Requirement
Copy each line of the following material exactly.
***** Data shown
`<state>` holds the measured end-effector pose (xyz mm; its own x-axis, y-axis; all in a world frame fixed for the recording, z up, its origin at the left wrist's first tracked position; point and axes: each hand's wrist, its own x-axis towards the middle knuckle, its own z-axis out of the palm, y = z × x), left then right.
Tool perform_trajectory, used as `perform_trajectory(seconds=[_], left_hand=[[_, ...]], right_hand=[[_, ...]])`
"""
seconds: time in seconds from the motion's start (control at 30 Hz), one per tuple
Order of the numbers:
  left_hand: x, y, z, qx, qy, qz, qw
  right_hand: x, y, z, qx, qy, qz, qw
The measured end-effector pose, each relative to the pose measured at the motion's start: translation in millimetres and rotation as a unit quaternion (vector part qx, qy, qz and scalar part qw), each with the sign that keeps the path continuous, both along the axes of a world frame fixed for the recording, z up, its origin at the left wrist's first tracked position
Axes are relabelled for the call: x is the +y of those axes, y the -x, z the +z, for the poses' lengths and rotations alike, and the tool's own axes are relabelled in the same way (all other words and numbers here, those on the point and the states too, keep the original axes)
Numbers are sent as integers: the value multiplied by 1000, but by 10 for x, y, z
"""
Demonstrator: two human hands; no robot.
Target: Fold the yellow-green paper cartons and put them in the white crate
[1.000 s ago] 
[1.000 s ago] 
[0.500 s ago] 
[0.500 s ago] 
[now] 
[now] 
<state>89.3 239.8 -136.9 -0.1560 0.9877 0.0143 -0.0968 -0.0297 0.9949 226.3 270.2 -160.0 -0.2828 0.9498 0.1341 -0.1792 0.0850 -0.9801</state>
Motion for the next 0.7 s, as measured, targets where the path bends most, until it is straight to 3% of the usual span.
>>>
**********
Answer below
`<state>` holds the measured end-effector pose (xyz mm; its own x-axis, y-axis; all in a world frame fixed for the recording, z up, its origin at the left wrist's first tracked position; point and axes: each hand's wrist, its own x-axis towards the middle knuckle, its own z-axis out of the palm, y = z × x), left then right.
Tool perform_trajectory, used as `perform_trajectory(seconds=[_], left_hand=[[_, ...]], right_hand=[[_, ...]])`
"""
seconds: time in seconds from the motion's start (control at 30 Hz), one per tuple
Order of the numbers:
  left_hand: x, y, z, qx, qy, qz, qw
  right_hand: x, y, z, qx, qy, qz, qw
The measured end-effector pose, each relative to the pose measured at the motion's start: translation in millimetres and rotation as a unit quaternion (vector part qx, qy, qz and scalar part qw), each with the sign that keeps the path continuous, both along the axes of a world frame fixed for the recording, z up, its origin at the left wrist's first tracked position
Axes are relabelled for the call: x is the +y of those axes, y the -x, z the +z, for the poses' lengths and rotations alike, and the tool's own axes are relabelled in the same way (all other words and numbers here, those on the point and the states too, keep the original axes)
Numbers are sent as integers: the value multiplied by 1000, but by 10 for x, y, z
"""
Demonstrator: two human hands; no robot.
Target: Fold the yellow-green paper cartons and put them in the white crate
[1.000 s ago] 
[1.000 s ago] 
[0.500 s ago] 
[0.500 s ago] 
[now] 
[now] 
<state>89.3 239.8 -136.9 -0.1560 0.9877 0.0143 -0.0968 -0.0297 0.9949 226.3 270.2 -160.0 -0.2828 0.9498 0.1341 -0.1792 0.0850 -0.9801</state>
Motion for the next 0.7 s, as measured, targets where the path bends most, until it is straight to 3% of the usual span.
>>>

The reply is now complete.